Anthony Mackie is suitably likeable and charismatic and will be an excellent Captain America, in case there was ever any doubt. And Sam was also one of the less developed Avengers, so it was nice to get some more background about him other than “He used to be a soldier and is now a PTSD counsellor”. Plus, the show smoothed the transition from Steve Rogers to Sam Wilson as the new Captain America. Bucky was more developed from the start and so it makes sense that his arc often takes second place to Sam’s. The show has also found a new role for Sharon Carter, a character left at loose ends, and introduced two potentially interesting new antagonists in Valentina and John Walker. And the Isaiah Bradley subplot was powerful, much more powerful than the occasionally overly blunt “racism is bad” messages that the show delivered elsewhere.
In short, The Falcon and the Winter Soldier wasn’t bad at all and a lot of fun, but it could have been so much better.

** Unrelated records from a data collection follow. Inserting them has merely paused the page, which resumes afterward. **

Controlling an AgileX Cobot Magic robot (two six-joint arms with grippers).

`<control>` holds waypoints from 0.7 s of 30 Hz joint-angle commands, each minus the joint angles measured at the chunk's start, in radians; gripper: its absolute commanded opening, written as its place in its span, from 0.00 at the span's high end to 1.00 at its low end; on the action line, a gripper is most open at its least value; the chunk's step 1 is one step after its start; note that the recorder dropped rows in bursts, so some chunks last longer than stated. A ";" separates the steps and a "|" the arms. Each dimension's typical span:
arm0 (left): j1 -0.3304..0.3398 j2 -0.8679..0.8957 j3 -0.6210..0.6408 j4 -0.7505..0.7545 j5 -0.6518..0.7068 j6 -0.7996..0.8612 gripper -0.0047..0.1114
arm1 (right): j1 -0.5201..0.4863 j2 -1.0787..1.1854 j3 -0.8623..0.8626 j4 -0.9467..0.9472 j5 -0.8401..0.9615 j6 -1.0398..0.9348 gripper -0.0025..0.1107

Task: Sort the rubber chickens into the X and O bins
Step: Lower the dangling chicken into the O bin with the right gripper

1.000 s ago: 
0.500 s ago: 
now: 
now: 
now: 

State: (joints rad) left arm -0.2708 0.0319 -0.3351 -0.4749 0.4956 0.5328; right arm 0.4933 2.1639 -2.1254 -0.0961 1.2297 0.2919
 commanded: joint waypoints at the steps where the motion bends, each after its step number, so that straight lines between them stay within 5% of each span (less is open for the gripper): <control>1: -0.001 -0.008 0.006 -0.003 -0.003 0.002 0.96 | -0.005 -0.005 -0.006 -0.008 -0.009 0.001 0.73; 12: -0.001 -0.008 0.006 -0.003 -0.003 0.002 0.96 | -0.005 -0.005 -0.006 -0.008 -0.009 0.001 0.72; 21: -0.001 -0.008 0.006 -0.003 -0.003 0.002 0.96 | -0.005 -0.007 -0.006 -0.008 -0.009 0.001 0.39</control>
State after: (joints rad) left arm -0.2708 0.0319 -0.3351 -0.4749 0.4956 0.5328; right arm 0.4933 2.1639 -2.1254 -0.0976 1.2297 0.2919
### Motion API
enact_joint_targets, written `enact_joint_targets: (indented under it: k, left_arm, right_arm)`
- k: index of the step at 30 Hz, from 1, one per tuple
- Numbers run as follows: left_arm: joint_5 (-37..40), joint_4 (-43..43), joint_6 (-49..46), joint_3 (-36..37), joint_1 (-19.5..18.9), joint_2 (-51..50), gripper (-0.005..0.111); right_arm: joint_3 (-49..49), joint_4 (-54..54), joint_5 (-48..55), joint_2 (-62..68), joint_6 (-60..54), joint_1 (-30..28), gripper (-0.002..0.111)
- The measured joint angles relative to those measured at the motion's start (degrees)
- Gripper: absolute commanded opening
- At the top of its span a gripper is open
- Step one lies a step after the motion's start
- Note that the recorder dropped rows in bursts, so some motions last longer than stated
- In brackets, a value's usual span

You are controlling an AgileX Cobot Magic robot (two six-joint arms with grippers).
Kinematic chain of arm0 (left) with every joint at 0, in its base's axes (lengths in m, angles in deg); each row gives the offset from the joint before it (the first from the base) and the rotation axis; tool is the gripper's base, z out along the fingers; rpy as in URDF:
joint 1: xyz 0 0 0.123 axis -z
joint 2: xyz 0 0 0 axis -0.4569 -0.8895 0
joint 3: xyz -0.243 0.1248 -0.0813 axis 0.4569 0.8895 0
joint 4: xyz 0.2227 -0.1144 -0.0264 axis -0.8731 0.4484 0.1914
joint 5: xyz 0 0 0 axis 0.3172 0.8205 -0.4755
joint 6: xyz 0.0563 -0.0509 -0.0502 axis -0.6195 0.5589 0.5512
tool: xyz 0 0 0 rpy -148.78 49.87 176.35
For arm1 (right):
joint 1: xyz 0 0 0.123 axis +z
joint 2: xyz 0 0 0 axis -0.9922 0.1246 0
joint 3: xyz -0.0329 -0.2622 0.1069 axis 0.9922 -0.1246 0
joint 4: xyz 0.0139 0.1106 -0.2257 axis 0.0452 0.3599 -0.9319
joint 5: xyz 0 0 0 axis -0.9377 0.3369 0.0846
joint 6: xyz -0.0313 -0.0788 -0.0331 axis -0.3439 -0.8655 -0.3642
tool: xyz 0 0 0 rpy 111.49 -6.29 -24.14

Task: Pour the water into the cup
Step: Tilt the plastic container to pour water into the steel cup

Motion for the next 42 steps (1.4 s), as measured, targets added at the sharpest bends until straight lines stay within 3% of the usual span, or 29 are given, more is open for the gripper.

*The utter disregard of the fate of those murdered bodyguards and drivers – not just on the part of the RAF, but also on the part of the media and the politicians who only felt that the blown up CEO, banker or prosecutor was worth remembering – always infuriated me even as a kid. The worst example I can recall was an interviews with the son of an RAF victim, in which he talked about his father and his two companions. I screamed at the TV, “You could at least fucking remember their names, because unlike your father, who provoked the terrorists by jailing their companions, the driver and bodyguard were only doing their jobs and did fuck all to deserve what happened to them.”